The new album, whose presales will begin Friday, has set a new record for Chou on QQ Music as the singer whose new release acquired 3 million presale reservations in the shortest period. More than 7 million had reserved the presale of the album on the platform as of 4 p.m. yesterday.

However, the new album had received a low rating of 5.3 points out of 10 on Chinese review site Douban, even though it has not been officially released.

Fans discovered that the new album had already been reviewed on Douban on Monday.

The rating was as low as 5.3 in the beginning, rising to 5.8 and then 7.5 eventually.

More than half of the so-called reviews gave the album a five-star rating, and there were even a few reviews which gave it a one-star rating, claiming that Chou has run out of inspiration in his new album.

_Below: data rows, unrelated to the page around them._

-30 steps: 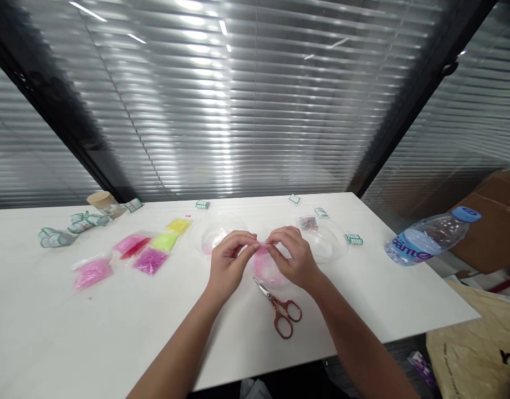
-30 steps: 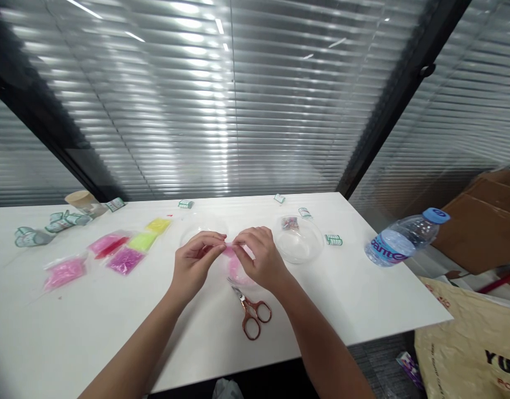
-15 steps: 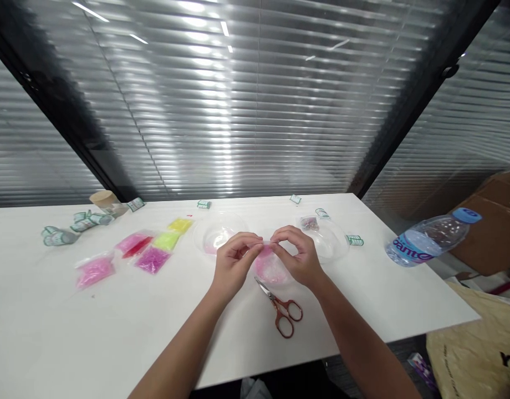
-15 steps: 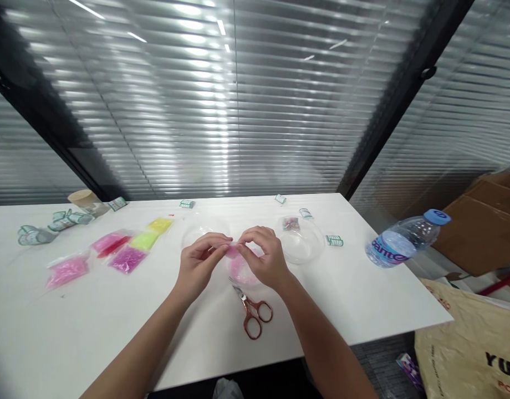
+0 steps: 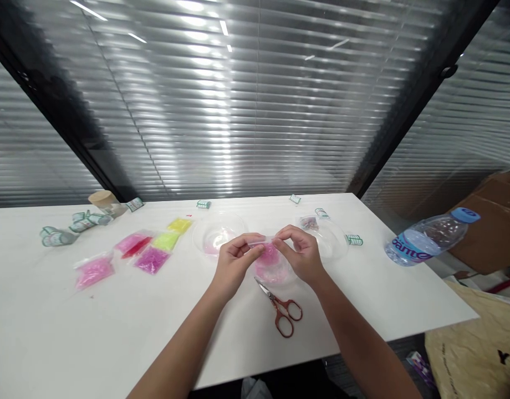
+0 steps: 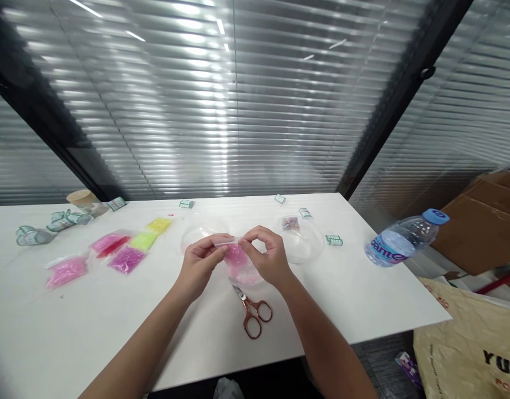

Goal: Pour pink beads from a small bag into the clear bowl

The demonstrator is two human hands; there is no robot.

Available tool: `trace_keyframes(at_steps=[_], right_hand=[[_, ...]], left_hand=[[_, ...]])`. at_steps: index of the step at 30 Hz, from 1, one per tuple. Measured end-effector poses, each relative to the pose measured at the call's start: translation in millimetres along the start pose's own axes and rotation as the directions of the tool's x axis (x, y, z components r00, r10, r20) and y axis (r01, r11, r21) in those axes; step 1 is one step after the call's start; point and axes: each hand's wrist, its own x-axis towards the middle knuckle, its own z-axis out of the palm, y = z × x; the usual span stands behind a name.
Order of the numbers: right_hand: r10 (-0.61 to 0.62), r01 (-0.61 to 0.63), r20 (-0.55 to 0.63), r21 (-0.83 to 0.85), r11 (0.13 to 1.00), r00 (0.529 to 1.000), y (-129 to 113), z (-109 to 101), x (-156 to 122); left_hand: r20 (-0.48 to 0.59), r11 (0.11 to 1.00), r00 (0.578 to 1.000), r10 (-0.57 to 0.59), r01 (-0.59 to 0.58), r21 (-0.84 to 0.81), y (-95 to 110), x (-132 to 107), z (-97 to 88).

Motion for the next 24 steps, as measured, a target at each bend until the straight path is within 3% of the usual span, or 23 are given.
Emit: trace_keyframes(at_steps=[6, 12, 19, 24], right_hand=[[0.025, -0.025, 0.072, 0.001, 1.000, 0.997, -2.9, 4.4, -2.3], [-0.075, 0.080, 0.043, -0.113, 0.990, 0.996, -8.2, 4.4, -1.8], [-0.108, 0.110, 0.026, -0.105, 0.988, 0.994, -6.2, 2.1, -2.0], [-0.123, 0.130, 0.075, -0.107, 0.986, 0.990, -4.3, 1.7, -0.8]], left_hand=[[0.016, 0.998, 0.999, 0.047, -0.047, 0.034, -0.2, 0.0, -2.8], [0.002, 0.976, 0.990, 0.144, -0.143, 0.167, 2.1, -2.4, 1.5], [0.014, 0.983, 0.994, 0.106, -0.107, 0.150, 2.0, -0.6, 0.3], [0.011, 0.955, 0.979, 0.206, -0.203, 0.217, 2.1, -2.2, -0.3]])
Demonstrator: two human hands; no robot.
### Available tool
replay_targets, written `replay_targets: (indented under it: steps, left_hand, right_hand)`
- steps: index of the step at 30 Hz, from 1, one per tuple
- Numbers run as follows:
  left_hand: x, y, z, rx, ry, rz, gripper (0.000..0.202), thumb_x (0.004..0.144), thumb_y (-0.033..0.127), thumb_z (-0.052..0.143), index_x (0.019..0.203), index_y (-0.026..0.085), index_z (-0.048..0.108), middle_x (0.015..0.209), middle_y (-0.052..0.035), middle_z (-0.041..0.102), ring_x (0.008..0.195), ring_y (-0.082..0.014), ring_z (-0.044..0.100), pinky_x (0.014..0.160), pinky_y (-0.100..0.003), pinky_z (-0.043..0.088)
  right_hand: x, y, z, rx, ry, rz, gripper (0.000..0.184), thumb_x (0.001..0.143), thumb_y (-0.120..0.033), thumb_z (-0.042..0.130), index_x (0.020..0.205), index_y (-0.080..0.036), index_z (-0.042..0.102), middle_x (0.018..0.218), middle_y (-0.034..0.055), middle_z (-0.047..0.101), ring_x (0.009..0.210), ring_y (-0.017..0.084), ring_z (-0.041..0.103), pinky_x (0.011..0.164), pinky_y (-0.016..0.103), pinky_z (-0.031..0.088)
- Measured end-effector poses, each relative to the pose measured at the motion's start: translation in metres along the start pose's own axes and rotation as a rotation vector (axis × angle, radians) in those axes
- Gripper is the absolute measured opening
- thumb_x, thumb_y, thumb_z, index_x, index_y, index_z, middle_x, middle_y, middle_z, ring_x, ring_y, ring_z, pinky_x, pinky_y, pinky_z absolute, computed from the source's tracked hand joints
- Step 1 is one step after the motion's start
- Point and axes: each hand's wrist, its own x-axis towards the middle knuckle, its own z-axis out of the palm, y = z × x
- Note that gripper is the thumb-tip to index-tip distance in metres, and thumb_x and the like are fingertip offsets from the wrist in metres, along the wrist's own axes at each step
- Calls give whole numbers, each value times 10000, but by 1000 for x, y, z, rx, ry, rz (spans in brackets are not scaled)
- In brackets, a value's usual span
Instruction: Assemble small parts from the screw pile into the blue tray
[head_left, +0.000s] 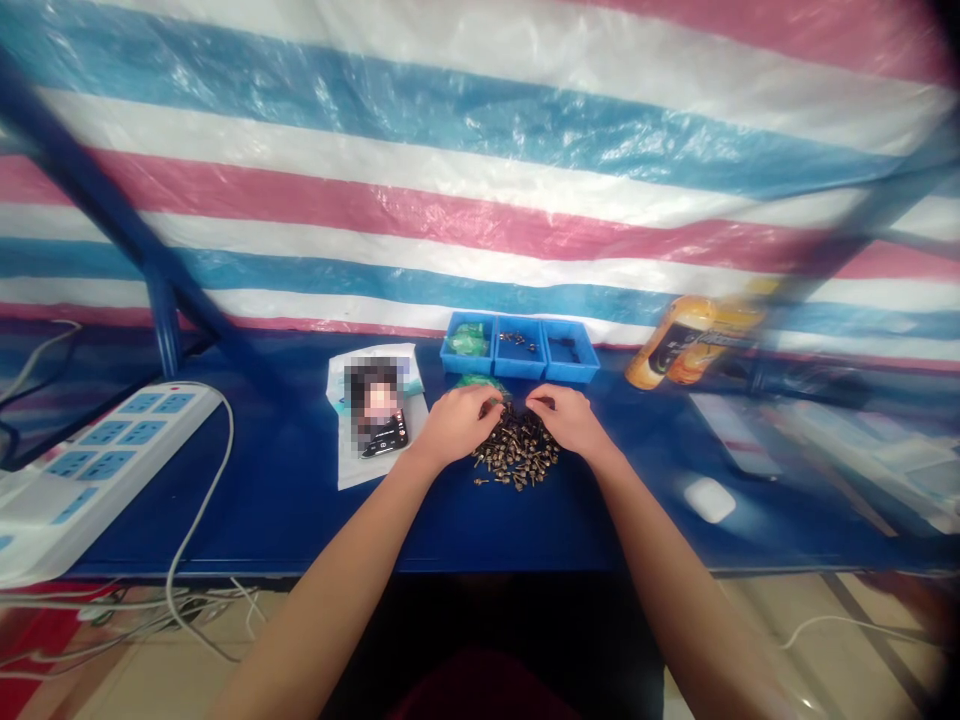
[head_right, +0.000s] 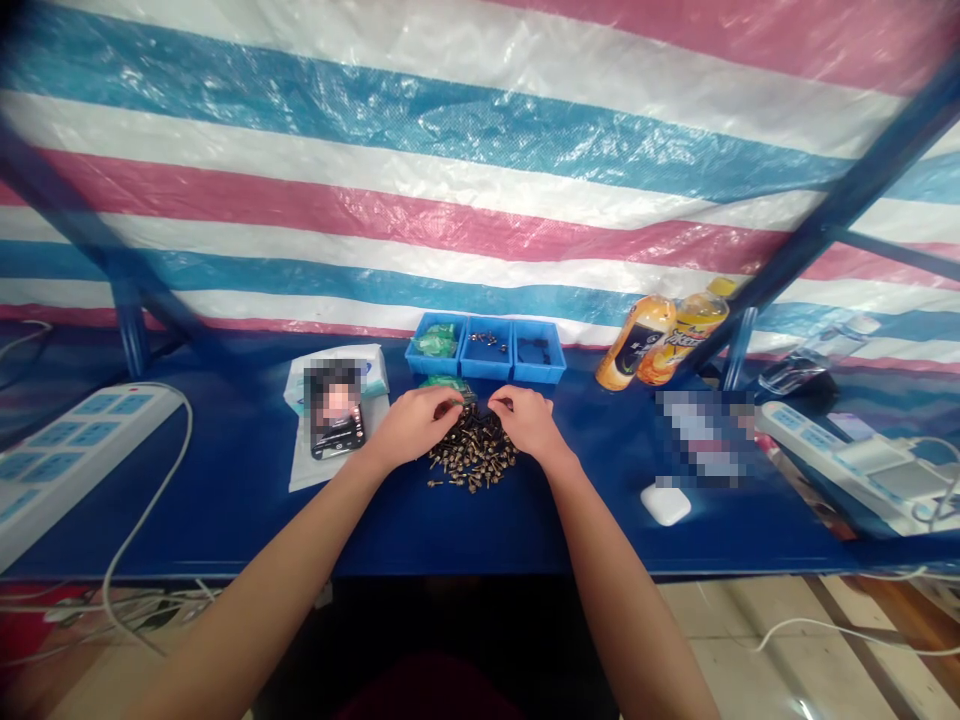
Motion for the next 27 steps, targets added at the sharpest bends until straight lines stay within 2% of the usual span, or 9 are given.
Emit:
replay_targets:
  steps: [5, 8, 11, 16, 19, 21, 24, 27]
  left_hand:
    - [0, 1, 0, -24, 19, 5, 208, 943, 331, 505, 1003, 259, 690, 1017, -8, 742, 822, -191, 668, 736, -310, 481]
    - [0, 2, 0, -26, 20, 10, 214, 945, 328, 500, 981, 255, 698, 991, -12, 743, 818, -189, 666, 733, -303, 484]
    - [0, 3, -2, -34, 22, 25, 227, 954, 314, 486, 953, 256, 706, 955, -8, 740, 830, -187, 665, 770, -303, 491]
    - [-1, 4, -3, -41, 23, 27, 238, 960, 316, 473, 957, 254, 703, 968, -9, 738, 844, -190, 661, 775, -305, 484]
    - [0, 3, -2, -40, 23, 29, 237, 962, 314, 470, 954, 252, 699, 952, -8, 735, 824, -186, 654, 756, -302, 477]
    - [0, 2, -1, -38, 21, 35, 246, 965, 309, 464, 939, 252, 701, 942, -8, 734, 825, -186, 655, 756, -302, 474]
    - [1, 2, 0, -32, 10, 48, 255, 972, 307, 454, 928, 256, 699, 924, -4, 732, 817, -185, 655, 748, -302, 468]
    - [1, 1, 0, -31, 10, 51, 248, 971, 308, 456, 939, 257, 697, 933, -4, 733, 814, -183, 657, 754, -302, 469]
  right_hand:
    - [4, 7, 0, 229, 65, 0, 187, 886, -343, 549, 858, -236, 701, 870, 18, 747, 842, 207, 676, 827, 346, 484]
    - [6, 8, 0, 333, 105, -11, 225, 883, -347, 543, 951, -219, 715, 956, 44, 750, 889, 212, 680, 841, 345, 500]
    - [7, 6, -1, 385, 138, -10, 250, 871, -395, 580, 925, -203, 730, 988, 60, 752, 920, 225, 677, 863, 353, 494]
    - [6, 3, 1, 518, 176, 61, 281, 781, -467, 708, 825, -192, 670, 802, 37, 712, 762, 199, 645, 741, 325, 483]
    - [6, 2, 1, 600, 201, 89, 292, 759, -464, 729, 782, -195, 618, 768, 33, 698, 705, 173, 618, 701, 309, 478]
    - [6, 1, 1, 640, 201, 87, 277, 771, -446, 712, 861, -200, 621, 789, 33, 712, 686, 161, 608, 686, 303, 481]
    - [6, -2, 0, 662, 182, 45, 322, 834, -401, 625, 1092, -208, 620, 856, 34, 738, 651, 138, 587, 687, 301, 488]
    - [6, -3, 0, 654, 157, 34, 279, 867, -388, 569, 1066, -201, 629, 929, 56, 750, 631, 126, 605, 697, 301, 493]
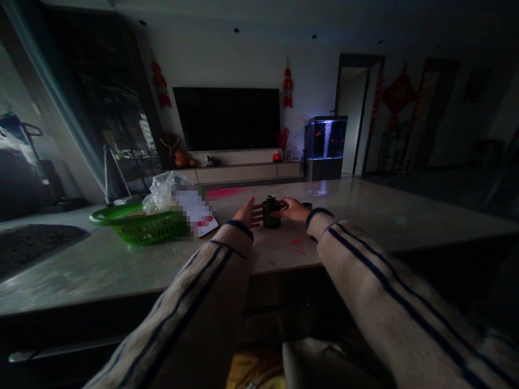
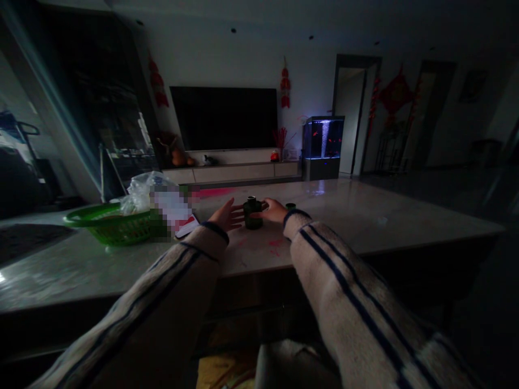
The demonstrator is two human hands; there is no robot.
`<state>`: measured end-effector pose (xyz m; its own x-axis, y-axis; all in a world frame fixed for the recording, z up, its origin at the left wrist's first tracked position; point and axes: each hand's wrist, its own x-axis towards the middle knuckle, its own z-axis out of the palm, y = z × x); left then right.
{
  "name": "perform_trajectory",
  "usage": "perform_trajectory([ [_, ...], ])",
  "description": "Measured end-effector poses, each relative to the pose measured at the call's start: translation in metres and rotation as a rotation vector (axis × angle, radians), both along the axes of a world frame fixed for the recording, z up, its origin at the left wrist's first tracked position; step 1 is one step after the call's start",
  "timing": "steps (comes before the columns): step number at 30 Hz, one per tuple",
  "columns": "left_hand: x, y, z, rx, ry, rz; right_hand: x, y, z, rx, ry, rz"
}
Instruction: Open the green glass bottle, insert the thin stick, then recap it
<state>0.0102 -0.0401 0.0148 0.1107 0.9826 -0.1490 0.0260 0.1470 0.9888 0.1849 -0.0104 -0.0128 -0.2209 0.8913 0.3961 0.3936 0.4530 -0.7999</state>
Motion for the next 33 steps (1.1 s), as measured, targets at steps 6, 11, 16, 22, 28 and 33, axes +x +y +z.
perform_trajectory([
  [6,-0.001,0.003,-0.002,-0.005,0.005,0.007,0.005,-0.004,0.011,-0.101,0.066,0.002],
  [11,-0.002,0.007,-0.003,-0.020,0.003,0.020,0.016,-0.002,0.014,-0.043,-0.183,-0.336],
  [16,-0.002,0.006,-0.004,-0.005,0.007,0.011,0.017,-0.003,0.007,0.112,-0.644,-0.483],
  [22,-0.002,0.006,-0.004,-0.014,-0.002,0.012,0.012,-0.006,0.000,0.073,-0.818,-0.499],
  [28,-0.002,0.005,-0.003,-0.025,-0.006,0.015,0.010,-0.015,0.004,0.062,-0.815,-0.504],
  [33,-0.002,0.003,-0.002,-0.026,-0.001,0.006,0.014,-0.015,0.004,0.043,-0.790,-0.482],
])
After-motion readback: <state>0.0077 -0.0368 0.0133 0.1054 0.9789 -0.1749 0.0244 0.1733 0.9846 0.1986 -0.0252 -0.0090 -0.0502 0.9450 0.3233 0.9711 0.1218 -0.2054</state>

Douban took to Chinese social media platform Weibo on Monday evening, apologizing for allowing users to review an unreleased album and blaming it on a “software bug.”

“We have turned off the ratings and cleared all the reviews,” it said.

Douban also promised that similar errors would not occur in the future.

On May 20 and 21, nearly 100 million viewers watched the online recast of two previous live concerts by Chou, setting a record as the most-viewed online concerts on the platforms run by Tencent, the tech giant behind WeChat and QQ Music.